With a crisis of unpredictable consequences open with Russia, runaway energy prices and unleashed inflation, Europe may need more than ever that its second largest economy, France, bet on political continuity. This is how it is understood by at least an entire sector of the markets. Together with the new chancellor of Germany, Olaf Scholz, Paris is facing the consequences of the war in Ukraine and growing obstacles to European economic growth. And she does so at a time when the rivalry between Paris and Berlin for political leadership among the Twenty-seven has intensified after Angela Merkel’s retirement.

It is not the only obstacle that the next tenant of the Elysee will have to overcome. The new French president will inherit a record public debt after decades of budget deficit, but also a recently reinforced fiscal framework, which still cannot be compared with that of countries with more rigorous control, such as Germany and the Nordics, as recalled from the rating agency Scope Ratings. The indebtedness of our neighbor will have reached 112.9% of GDP in 2021, compared to 97.4% in 2019.

It is perhaps the only blemish on an economic record that Emmanuel Macron can boast of, given the circumstances. The GDP of his country already recovered pre-pandemic levels last summer, unemployment has fallen to around 7%, its lowest level in 15 years, and inflation rises, but somewhat less than in neighboring countries. However, social conflict has not stopped increasing in the face of a middle class that is losing purchasing power and, at the same time, the migratory challenge has remained.
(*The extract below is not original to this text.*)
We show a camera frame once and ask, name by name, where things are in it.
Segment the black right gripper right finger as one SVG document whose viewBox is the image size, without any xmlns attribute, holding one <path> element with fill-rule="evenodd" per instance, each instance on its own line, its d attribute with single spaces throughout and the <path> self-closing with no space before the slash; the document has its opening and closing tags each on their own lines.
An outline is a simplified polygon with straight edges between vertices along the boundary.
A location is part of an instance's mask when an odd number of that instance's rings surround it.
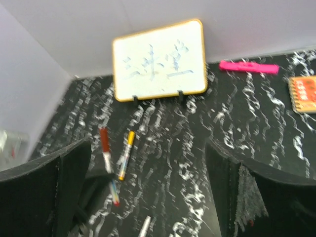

It will be necessary to see how the new president fits in with the commitment to reindustrialize the country, which was adopted as a result of the pandemic, the supply crisis and the maritime chaos. That promise, which supposes 30,000 million euros of investment within the ‘France 2030’ plan presented by Macron, he was firmly committed to the ecological and digital transition, but reinforcing the weight of nuclear power – the country is already the first internationally in electricity production in this way.